Talvez a melhor forma para tentar entender “Adeus à
linguagem” (2014) é procurar situá-lo dentro da presente conjuntura cultural,
assim como enveredar para o território das especulações, no sentido de buscar
uma ideia aproximada do que passa pela cabeça do cineasta Jean-Luc Godard. Como
uma forma de ordenar conceitos e percepções que tenho sobre o filme em questão,
tamanha a profusão de excertos textuais e imagéticos que se expandem durante a
exibição da produção, considero mais apropriado fazer uma breve descrição do
contexto temporal em que assisto à obra. O filme estreou aqui em Porto Alegre
no mesmo dia em que outras produções francesas também entraram em cartaz. Vendo
os trailers ou lendo as sinopses, há a impressão de se tratar de comédias
ligeiras e superficiais, algo até remetendo a uma abordagem que a Globo Filmes
tem adotado para o gênero em questão. Na própria sessão de “Adeus à linguagem”

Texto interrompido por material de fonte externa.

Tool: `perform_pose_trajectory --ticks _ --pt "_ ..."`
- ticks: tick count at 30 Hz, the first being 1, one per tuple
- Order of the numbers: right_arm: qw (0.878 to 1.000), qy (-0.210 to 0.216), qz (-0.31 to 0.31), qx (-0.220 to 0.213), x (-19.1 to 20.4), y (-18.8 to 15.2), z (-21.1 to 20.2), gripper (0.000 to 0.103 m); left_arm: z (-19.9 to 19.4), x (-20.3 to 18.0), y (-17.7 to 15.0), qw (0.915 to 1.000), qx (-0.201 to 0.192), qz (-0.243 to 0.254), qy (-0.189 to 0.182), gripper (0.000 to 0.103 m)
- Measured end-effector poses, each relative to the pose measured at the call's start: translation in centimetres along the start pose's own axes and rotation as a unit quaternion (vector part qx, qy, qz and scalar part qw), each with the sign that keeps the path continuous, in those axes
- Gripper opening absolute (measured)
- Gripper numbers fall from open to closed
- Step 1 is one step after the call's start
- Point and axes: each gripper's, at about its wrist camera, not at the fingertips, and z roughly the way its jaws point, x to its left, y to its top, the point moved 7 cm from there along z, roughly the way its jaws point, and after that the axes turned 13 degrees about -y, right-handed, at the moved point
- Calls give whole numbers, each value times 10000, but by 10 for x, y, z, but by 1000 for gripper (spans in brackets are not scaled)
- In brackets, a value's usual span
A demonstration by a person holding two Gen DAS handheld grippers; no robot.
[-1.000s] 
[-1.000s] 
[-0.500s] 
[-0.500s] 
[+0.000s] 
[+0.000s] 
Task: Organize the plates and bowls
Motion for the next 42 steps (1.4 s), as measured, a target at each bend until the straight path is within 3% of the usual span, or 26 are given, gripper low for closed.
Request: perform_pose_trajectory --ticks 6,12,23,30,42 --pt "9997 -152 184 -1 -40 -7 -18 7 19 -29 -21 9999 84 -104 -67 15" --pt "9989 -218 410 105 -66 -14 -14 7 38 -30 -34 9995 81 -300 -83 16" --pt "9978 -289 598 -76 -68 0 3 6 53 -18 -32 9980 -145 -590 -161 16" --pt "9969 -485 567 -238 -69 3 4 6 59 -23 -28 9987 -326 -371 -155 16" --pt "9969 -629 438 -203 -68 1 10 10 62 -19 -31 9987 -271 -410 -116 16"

há um trailer de uma dessas produções. A impressão que se tem é que a linguagem
cinematográfica dominante entrou em um beco sem saída estético e temático, cuja
maior ambição é simplesmente entreter seu espectador com uma historinha
engraçadinha ou edificante “bem contada”. “Adeus à linguagem” acaba soando como
um contundente grito de revolta com esse status quo. Godard despeja sem cerimônia
sobre a mente de seu espectador uma torrente de citações, referências e sensações
que evidenciam suas obsessões com literatura, filosofia, política, história e
cinema. Na superfície, tudo pode parecer fragmentado, mas a verdade é que para
o diretor um conceito como unidade soa um tanto restritivo. Seu cinema é livre
de amarras de continuidade, eixo, coerência realista. Uma personagem toca a
tecla de um piano e sai um som de orquestra – a beleza e poesia do cinema estão
no seu sensorialismo e não na sua coerência e verossimilhança. A despedida para
Godard em relação à linguagem faz supor o seu cansaço em relação a regras de
narrativa que no final das contas pouco significam diante das possibilidades criativas
que encenação e edição podem sugerir. Você não é obrigado a entender tudo
aquilo que é registrado visualmente para poder se encantar com o poder de uma
imagem em movimento. Nesse sentido, “Adeus à linguagem” é uma radical e sincera
declaração de amor ao cinema por parte de um de seus mais inquietos artistas.